Against this Brahmanic sacerdotalism and its caste organization, the reaction noted in the Upanishads (speculative texts), about 1000–500 bce, introduced a mystical conception of the priesthood in Hinduism and subsequently in Buddhism. Living as hermits in the forest, groups of mystics, reacting to Brahmanic ritualism, gathered around them disciples to learn and propagate a philosophical doctrine based upon the quest to discover a new function for the priesthood, in which the identification of the inner, eternal core of a human being (atman) with the divine ground of the universe (brahman) was achieved by asceticism, renunciation of the world, and mystical experience and realization, rather than by the sacrificial offering. This quest was eventually associated with the meditative techniques of yoga (mental and physical exercises) and opened the way for the rejection of the exclusive claims of the Brahmans in favour of the mystical insights and esoteric knowledge accessible to all who adopted the Upanishadic teaching and way of life.

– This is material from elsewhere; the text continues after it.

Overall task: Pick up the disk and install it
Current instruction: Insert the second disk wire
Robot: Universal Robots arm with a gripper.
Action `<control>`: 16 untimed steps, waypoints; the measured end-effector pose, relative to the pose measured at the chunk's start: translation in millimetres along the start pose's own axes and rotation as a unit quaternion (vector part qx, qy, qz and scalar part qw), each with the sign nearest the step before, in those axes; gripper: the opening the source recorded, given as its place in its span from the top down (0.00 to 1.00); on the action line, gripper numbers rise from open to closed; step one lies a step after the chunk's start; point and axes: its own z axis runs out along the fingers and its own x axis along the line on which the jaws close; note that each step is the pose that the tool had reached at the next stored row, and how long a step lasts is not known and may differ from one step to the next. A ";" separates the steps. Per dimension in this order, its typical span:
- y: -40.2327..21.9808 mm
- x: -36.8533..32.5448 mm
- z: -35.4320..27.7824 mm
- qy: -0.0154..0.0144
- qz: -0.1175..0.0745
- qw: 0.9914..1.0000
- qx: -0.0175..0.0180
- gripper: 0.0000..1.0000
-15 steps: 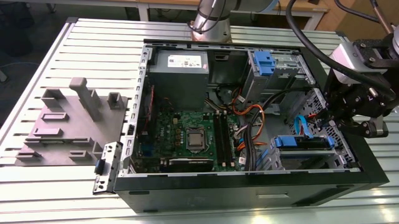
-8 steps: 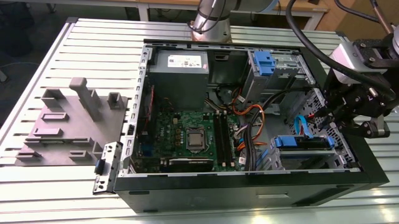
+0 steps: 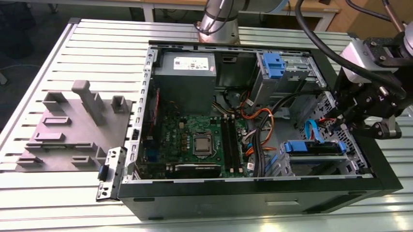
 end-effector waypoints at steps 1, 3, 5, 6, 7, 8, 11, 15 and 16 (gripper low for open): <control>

With the establishment of the four ashramas, sacrifice and Brahmanic study of the Vedas were rehabilitated and brought into relationship with the Upanishadic tradition. The Brahman was thus regarded as occupying the highest state of life; he was, as the Indian scholar of religion Sarvepalli Radhakrishnan said:
one who has sensed the deepest self and acts out of that consciousness, [communicating it to others],…gives moral guidance,…lays down the science of values, draws out the blueprints for social reconstruction, and persuades the world to accept the high ends of life.